• Int Endod J · Sep 2009

    Comparative Study

    The nociceptive and anti-nociceptive effects of white mineral trioxide aggregate.

    • F Abbasipour, A Rastqar, H Bakhtiar, H Khalilkhani, M Aeinehchi, and M Janahmadi.
    • Department of Endodontics, Faculty of Dentistry, Islamic Azad University of Medical Sciences, Tehran, Iran.
    • Int Endod J. 2009 Sep 1;42(9):794-801.
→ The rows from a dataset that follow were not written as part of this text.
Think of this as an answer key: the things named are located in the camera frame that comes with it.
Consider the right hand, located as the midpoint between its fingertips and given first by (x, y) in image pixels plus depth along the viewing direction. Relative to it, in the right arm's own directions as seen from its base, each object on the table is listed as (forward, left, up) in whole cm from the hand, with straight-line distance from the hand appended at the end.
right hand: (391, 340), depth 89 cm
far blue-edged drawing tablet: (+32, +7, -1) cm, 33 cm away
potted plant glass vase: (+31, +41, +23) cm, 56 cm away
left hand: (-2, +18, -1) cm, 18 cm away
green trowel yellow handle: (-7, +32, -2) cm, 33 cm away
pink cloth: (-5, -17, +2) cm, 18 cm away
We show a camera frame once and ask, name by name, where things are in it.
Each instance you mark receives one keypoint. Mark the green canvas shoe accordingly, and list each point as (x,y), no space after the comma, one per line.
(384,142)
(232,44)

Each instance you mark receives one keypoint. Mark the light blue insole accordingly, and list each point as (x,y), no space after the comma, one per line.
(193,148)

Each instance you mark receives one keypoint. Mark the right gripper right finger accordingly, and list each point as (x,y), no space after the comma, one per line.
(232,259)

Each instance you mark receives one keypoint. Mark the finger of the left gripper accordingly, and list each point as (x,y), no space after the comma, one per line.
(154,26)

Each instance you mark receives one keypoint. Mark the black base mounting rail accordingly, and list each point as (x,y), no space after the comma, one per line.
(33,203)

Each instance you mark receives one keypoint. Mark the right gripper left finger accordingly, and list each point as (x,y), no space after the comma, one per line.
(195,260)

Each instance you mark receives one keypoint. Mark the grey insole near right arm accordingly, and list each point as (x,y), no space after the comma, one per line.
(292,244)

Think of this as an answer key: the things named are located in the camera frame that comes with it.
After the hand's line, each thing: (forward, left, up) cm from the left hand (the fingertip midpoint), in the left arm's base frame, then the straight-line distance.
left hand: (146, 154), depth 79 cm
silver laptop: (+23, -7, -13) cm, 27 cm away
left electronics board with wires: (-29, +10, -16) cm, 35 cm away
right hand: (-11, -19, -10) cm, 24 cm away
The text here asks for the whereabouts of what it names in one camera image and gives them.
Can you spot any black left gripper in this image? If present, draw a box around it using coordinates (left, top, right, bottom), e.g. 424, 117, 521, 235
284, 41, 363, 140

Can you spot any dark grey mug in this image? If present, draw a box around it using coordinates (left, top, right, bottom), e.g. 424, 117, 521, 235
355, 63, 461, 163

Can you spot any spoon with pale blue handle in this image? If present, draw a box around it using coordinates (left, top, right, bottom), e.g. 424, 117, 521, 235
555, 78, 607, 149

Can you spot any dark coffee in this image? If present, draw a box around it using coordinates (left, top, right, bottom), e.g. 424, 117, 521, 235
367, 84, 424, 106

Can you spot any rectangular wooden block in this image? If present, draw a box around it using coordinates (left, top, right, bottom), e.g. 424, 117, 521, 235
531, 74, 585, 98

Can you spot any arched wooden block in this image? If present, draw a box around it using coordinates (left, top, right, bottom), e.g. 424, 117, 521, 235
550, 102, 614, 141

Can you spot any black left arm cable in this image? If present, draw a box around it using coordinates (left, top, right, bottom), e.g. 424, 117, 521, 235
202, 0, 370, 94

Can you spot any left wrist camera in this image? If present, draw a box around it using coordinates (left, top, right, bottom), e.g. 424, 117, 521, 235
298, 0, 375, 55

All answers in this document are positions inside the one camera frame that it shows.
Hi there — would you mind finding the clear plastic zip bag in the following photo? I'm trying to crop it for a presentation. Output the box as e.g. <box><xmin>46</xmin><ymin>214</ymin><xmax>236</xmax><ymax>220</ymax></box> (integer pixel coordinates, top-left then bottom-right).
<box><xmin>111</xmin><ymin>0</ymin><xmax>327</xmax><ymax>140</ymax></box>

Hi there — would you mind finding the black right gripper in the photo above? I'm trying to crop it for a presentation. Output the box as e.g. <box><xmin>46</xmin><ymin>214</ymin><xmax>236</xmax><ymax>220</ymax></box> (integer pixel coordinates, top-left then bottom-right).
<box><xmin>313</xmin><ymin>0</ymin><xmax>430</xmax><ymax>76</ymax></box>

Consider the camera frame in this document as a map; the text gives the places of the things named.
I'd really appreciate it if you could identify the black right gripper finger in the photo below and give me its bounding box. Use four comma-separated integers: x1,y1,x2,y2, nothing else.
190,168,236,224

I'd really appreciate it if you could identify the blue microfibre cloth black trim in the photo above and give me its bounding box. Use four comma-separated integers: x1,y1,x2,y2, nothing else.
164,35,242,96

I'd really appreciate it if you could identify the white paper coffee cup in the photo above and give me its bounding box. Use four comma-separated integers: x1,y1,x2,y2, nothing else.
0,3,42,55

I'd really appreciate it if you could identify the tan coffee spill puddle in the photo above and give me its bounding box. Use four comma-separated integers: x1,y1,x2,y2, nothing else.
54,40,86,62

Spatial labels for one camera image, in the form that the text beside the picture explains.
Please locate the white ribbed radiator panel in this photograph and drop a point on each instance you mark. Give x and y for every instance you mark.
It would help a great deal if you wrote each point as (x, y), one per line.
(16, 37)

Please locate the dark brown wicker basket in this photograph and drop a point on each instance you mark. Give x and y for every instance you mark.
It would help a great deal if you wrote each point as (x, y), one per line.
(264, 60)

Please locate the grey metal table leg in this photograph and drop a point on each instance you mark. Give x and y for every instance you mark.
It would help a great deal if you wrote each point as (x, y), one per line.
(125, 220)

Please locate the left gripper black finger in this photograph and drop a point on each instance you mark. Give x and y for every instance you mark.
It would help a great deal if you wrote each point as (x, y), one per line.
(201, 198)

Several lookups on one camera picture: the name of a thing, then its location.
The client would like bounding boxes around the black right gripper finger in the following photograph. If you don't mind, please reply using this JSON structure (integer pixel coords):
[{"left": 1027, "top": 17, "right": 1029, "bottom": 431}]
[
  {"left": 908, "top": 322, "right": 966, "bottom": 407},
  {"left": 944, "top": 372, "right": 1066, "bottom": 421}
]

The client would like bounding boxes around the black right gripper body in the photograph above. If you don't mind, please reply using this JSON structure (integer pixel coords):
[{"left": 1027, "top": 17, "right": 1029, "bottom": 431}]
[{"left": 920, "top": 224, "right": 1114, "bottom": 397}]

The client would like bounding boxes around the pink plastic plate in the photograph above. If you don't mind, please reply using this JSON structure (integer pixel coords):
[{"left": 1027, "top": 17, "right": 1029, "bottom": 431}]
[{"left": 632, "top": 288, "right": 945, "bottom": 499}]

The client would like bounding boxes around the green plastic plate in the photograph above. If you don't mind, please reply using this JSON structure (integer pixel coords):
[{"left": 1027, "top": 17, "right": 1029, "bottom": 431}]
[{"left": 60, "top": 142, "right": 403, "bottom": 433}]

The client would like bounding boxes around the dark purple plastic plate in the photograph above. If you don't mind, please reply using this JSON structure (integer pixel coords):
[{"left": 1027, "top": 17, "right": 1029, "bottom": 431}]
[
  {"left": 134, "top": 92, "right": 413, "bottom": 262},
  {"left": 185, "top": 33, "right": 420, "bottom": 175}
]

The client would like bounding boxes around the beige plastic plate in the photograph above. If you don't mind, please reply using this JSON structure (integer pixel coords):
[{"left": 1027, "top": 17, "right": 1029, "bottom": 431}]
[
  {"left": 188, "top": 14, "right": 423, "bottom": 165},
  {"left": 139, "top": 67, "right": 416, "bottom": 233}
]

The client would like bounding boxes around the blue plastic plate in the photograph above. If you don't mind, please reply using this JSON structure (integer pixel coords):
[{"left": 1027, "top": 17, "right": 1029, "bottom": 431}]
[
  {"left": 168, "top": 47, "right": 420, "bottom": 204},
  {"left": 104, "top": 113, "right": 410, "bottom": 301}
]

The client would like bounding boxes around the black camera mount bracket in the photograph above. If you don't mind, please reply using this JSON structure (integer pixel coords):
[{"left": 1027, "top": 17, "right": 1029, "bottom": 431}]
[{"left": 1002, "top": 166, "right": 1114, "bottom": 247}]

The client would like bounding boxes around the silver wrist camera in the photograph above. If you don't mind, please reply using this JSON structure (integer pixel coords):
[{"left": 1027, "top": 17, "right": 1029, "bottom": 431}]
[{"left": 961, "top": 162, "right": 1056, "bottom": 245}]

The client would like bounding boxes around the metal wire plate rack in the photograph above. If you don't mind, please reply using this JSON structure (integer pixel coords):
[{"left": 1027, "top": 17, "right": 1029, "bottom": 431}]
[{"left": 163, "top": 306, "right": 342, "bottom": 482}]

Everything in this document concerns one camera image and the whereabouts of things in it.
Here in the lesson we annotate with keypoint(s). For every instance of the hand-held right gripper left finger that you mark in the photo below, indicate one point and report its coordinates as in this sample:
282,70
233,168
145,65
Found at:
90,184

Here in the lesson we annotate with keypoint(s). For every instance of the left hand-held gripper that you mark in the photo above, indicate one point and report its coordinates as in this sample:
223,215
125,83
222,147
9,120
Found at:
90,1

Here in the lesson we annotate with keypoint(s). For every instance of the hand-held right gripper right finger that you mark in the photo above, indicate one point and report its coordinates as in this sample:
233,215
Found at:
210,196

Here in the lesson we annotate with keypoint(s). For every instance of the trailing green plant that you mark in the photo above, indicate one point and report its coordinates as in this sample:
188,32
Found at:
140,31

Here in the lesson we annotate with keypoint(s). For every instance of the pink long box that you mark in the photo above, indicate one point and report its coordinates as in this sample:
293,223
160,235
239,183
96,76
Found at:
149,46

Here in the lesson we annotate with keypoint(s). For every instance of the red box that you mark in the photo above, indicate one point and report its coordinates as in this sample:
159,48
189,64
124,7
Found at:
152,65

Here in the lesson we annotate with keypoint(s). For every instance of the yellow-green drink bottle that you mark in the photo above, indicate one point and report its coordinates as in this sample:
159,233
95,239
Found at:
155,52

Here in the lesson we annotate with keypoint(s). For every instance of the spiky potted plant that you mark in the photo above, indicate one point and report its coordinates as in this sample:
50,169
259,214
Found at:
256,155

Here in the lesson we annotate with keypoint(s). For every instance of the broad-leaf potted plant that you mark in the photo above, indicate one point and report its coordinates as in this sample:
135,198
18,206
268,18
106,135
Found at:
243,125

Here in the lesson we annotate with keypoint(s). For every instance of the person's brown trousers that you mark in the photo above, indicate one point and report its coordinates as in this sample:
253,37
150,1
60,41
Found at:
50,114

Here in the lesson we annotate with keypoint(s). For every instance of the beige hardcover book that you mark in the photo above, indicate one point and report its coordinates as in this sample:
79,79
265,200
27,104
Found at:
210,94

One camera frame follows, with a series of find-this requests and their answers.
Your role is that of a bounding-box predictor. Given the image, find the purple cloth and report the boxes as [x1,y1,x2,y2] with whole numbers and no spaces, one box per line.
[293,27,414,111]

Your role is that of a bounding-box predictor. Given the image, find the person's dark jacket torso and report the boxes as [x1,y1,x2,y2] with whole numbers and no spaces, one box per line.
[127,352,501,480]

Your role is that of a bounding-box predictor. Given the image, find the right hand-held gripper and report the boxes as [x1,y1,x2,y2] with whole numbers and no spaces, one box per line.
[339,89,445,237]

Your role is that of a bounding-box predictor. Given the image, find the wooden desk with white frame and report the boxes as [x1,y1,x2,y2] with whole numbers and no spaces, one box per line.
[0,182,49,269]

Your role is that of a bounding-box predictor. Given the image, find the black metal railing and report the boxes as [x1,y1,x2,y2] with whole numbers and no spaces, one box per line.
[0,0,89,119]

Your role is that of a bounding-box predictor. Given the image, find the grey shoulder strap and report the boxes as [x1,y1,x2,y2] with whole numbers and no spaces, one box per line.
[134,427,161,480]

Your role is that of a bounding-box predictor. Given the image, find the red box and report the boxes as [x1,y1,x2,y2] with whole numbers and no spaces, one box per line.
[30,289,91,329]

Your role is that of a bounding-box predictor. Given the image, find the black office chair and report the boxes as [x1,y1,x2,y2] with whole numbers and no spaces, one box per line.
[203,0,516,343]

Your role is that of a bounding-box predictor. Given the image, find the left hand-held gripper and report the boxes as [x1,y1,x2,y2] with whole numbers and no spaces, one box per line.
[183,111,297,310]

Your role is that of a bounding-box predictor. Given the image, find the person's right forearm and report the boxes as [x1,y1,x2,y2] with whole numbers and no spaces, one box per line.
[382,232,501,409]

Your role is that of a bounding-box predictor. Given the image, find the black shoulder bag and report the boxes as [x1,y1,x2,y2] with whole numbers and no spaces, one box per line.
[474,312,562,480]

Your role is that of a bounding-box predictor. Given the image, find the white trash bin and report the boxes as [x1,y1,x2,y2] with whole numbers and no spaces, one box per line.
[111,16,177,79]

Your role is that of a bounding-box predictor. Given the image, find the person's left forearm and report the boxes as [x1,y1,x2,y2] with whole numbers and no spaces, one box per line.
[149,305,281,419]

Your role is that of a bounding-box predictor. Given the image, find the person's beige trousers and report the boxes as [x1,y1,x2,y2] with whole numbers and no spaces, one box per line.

    AimTo assess the nociceptive and antinociceptive effects of white mineral trioxide aggregate (WMTA) using the orofacial formalin test in rats.MethodologyRats (n = 10 in each group) were separately injected into the ipsilateral upper lip with either 40 microL of a 2.5% formalin solution and eugenol (50 mg kg(-1)) or WMTA (5, 10 and 20 mg dissolved in 0.2 mL saline) alone. In a second experiment to evaluate antinociception effects, 15 min prior to formalin injection, rats were pre-treated with either white ProRoot MTA (20 mg dissolved in 0.2 mL saline) or eugenol. The time each rat spent rubbing the injected site with its paw, as an index of nociception, was recorded for a period of 45 min.ResultsAdministration of 40 microL white ProRoot MTA (5, 10 and 20 mg per 0.2 mL) alone did not produce any significant nociceptive response. Moreover, prior treatment with WMTA caused significant (P < 0.001) inhibition of formalin-induced nociception. Injection of eugenol (50 mg kg(-1)) provoked the first phase of a nociceptive response, although its intensity was reduced compared with that produced by formalin. Pre-treatment with eugenol significantly (P < 0.0001) inhibited the induction of nociception by formalin. Comparison of the behavioural responses observed in WMTA and eugenol-treated rats alone or in combination with formalin revealed that WMTA did not only induce pain behaviour but also prevented formalin-induced nociception.ConclusionWhite mineral trioxide aggregate, when compared with eugenol, was more effective in treating nociceptive pain in the orofacial formalin test.